Action item: The expected answer is a verbatim transcription of the lines below, beginning with the first and ending with the line that holds "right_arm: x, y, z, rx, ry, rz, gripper", without pictures.

Dataset content:
◆ ◆ ◆ ◆ ◆

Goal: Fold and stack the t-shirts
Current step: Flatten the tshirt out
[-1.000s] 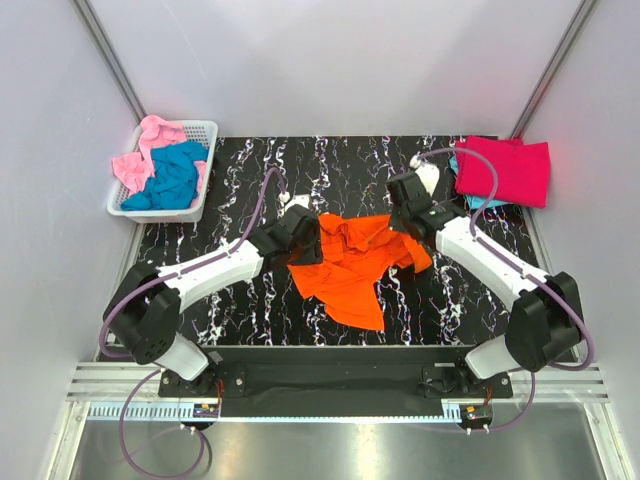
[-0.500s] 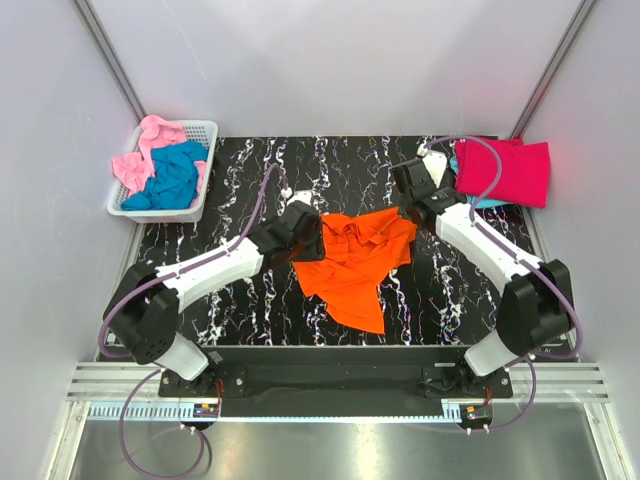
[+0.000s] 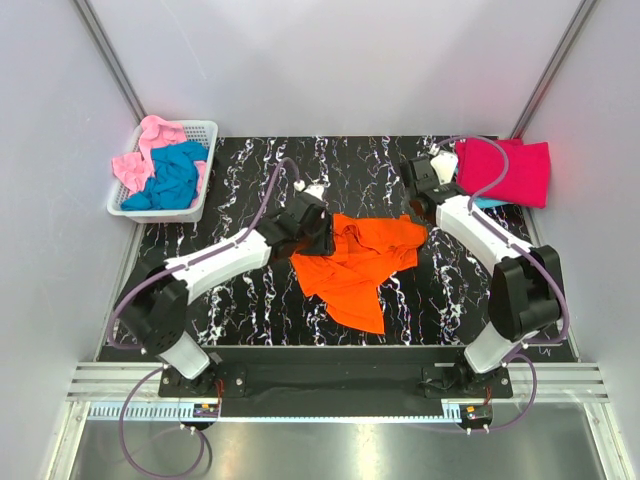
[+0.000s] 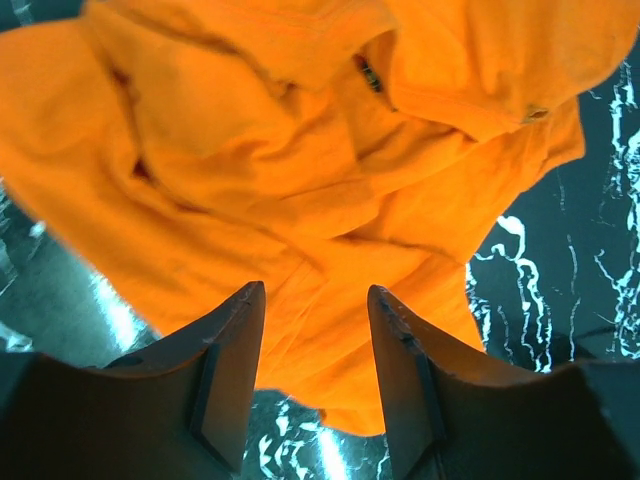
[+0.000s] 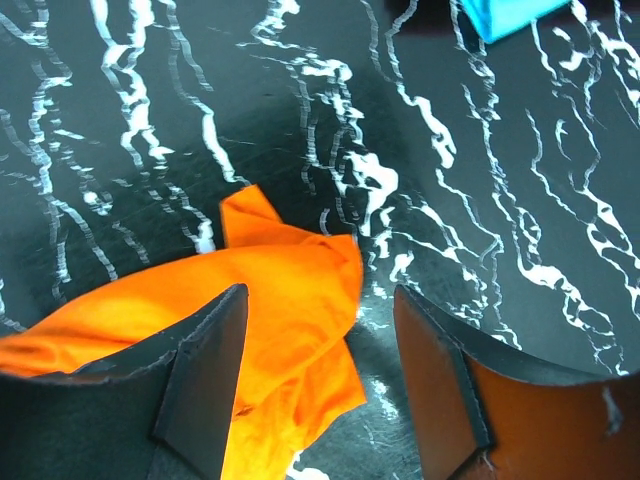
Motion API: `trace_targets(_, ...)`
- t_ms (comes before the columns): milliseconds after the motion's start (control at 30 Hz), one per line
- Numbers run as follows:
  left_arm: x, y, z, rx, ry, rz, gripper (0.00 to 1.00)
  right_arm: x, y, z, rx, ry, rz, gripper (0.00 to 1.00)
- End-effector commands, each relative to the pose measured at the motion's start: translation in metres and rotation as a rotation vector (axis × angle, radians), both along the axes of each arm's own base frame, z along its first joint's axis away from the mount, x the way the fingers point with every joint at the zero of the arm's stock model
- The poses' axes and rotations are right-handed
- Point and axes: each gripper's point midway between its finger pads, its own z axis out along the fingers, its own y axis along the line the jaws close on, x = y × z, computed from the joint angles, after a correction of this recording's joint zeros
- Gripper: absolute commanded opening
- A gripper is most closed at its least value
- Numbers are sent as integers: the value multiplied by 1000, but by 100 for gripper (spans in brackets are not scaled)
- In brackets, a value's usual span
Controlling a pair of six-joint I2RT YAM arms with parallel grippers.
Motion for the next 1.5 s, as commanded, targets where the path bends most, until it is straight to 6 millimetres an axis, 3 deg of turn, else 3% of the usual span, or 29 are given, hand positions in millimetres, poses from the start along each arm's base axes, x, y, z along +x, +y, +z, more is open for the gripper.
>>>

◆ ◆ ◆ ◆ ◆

Expected output:
Goal: Fold and stack the t-shirts
Current step: Flatten the tshirt out
[-1.000s] 
[-0.500s] 
[+0.000s] 
[+0.000s] 
[+0.000s] 
Motion API: `trace_targets(_, ...)`
- t_ms (comes before the columns): milliseconds after the motion's start (control at 30 Hz), one per line
- Numbers run as follows:
  left_arm: x, y, z, rx, ry, rz, gripper (0.00 to 1.00)
  right_arm: x, y, z, rx, ry, rz, gripper (0.00 to 1.00)

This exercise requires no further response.